Our next leader also inherited a difficult situation – FDR.  The nation was at the depths of the Great Depression caused by banking speculation in real estate, economic collapse in Europe and other factors, creating rampant unemployment, and devolved financial system.  A few starts and stops aside, FDR convinced Congress to borrow and spend money for construction WPA projects that updated or initiated water, sewer, parks, storm water and roadway projects that updated much of the south and rural areas.  He created regulations for banking and securities, including separated banking and investment monies that protected us (until many were repealed in 2000), insured personal banking accounts through the creation of FDIC, created oversight agencies like the SEC, and initiated social security in response to the banking crisis that left many older Americans in poverty, which was the start of the societal social net.  In the second half of his terms, he led a frightened nation to victory in WWII, setting up the greatest economic boom on US history.  He also died before his vision was fully realized, but his successor, led us through to plan to avoid the errors in dealing with the defeated after WWI, developing the Marshal Plan to rebuild the defeated German and Japanese economies and creating a better model for international communication (United Nations).  Both built on changes from past thinking about how to deal with the issues.

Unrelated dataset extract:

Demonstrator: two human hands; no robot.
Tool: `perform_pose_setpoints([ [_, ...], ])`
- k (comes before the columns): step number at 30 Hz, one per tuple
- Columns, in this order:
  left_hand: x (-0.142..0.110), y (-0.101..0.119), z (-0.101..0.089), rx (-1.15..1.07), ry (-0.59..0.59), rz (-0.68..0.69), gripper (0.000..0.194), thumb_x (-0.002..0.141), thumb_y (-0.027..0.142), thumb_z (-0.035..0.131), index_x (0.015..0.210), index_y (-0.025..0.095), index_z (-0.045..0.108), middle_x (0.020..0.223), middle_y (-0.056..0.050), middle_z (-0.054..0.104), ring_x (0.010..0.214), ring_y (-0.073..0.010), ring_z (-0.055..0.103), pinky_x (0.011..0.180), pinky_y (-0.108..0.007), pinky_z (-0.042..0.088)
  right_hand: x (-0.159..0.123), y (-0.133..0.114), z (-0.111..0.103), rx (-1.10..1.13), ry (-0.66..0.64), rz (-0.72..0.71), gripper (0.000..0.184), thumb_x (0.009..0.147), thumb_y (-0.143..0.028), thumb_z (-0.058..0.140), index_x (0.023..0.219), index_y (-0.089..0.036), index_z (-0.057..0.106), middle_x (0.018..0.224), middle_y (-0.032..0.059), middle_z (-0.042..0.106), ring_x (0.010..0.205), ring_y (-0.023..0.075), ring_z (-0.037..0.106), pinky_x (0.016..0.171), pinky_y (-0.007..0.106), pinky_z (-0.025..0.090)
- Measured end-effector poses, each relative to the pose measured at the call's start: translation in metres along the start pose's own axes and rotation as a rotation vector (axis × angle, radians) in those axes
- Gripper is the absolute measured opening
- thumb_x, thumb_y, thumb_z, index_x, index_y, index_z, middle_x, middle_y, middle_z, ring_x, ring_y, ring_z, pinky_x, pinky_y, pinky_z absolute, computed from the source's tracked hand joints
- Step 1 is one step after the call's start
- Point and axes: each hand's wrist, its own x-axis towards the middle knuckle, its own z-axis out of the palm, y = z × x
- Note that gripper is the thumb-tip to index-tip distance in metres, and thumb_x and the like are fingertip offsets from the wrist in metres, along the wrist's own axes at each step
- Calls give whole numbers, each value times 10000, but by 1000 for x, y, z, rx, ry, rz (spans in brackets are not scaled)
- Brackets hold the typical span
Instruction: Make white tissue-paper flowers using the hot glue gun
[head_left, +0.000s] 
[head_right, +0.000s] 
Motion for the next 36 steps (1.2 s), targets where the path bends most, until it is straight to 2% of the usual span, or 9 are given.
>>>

The next social leader was never elected:  Martin Luther King led us to the completion of Lincoln’s dream to integrate all Americans into one nation.  He gained champions in Presidents Kennedy and Johnson, who pushed forward civil rights legislation along with major changes in policy in the form of Medicare and Medicaid. Even Johnson acknowledged that signing the Civil Rights legislation would create a backlash among certain Americans who would abandon his party. But he made the hard choice to change.

Arguments could be made for Teddy Roosevelt, who led us to setting aside parks, and Woodrow Wilson in WWI.  It is not a coincidence that President Obama was pursued “Change” as a mantra, although he has yet to be able to institute consensus for a lot of change.  For most of the rest of our political leaders, what leadership did they display?  Harding?  Buchanon?  Grant?  Andrew Johnson?  Taft?  Hoover?  Tyler?  So many others.  Leadership is indeed difficult to come by, but leadership is defined by dealing with an opportunity, and the leaders are agents of change to resolve that issue, not the status quo.  Too many of our political leaders have desperately attempted to maintain the status quo.  As I have mentioned in classes I have taught to elected officials – no one remembers, and no one builds statues to the guy who refused to raise taxes.  We remember and build statues to those who implement change, not those that maintain the status quo.  And while all changes may not be positive, trying to return to the 1890s, is not leadership.